I think is one of the tools that most appreciate for keeping a clean development machine. In the past, I could have several databases installed as native apps in my computer. These led to store a ton of rubbish and temporal files in my computer, so I had to be searching for each database application that I used the location it installed everything. This is just an example, a similar thing could happen with webservers.

A solution was to use a virtual machine to store these applications. But I had to be opening a specific virtual machine each time I wanted to use a certain app. In addition, the use of disk increased because for each new tool I wanted to try I had to clone a virtual machine.
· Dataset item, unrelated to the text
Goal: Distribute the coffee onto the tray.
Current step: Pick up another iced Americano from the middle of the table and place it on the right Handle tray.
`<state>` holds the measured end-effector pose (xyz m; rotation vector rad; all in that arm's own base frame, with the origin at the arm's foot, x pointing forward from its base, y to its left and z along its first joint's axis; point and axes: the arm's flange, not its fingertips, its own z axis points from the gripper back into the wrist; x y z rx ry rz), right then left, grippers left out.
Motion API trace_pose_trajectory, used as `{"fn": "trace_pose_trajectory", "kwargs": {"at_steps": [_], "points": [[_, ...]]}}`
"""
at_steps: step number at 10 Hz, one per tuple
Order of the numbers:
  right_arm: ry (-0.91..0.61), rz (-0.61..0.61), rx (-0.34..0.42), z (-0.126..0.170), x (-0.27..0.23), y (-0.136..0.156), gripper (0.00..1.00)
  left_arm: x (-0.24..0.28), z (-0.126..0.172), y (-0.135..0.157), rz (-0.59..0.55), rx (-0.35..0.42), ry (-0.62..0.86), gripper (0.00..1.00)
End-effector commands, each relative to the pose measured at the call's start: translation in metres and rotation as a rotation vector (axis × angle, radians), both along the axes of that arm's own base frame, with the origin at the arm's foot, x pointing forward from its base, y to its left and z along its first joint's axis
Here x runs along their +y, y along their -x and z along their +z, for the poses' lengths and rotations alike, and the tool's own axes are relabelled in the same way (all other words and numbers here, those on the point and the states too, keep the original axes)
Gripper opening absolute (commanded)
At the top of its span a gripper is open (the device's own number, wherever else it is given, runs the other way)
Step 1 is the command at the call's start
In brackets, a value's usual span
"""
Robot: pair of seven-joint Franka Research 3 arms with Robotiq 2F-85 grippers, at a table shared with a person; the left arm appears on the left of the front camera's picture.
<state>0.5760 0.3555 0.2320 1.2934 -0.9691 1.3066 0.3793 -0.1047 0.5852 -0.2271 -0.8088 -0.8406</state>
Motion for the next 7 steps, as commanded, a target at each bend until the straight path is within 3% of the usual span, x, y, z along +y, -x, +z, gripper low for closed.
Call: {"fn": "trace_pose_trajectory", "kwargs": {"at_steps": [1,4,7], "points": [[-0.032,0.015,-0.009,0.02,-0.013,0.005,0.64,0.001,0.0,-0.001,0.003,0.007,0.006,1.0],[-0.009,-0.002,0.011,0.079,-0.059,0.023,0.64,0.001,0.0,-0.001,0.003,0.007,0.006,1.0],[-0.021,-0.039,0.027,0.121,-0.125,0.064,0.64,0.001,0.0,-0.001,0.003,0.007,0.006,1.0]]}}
Docker, at least in MacOS, is a similar approach but easier. You still have your applications in a virtual environment, but at least is more elegant in the appearance. It's running in background, and I can run everything from terminal, which for me is more confortable.

But the aim of these post is not to analyse the pros and cons of this application, which you should have I try if you have not. In this post I am sharing some small recipes that make my life easier. The scripts are not rocket science, but I do not like to write more than once the same script, or rewrite a recipe in a different computer.

Starting MariaDB or MySQL

Depending on the database engine that you prefer, modify the name of the image from the script. The variables that they use are the same, so there is no need to modify them.

docker container run \
  --name mariadb-5 \
  -e MYSQL_ALLOW_EMPTY_PASSWORD=yes \
  -p 3306:3306 \
  -v /Users/<YOUR_USER>/Developer/mariadb:/var/lib/mysql \
  -d \
  mariadb:5.5.56

Wordpress site running on Apache

These will be two recipes: one for creating an image with a Wordpress application and serve it from Apache webserver; other for declaring two services, the previous created image and a database:

# Dockerfile
FROM php:7.4.2-apache

RUN mv "/usr/local/etc/php/php.ini-production" "/usr/local/etc/php/php.ini"
RUN cp "/usr/local/etc/php/php.ini" "/etc/php.ini"
RUN docker-php-ext-install pdo_mysql
RUN docker-php-ext-install mysqli
RUN rm -r /var/www/html && mkdir -p /var/www
RUN echo 'hello world!' > /var/hello.txt
# Docker Compose
version: '3'
services:
  web:
    build: .
    ports:
      - "8080:80"
    volumes:
      - /Users/YOUR_USER/Developer/project:/var/www/html
    networks:
      - my_custom_network
  mysql:
    image: mysql:5.7
    ports:
      - "3306:3306"
    volumes:
      - /Users/<YOUR_USER>/Developer/mysql:/var/lib/mysql
    networks:
      - my_custom_network
    environment:
      - MYSQL_ALLOW_EMPTY_PASSWORD=yes
networks:
  my_custom_network:

JS Web application running on Python framework

I will implement this recipe with Django, but the only lines that would be different are the tasks regarding to the specific framework. In this. Case, the tasks that are in the last RUN.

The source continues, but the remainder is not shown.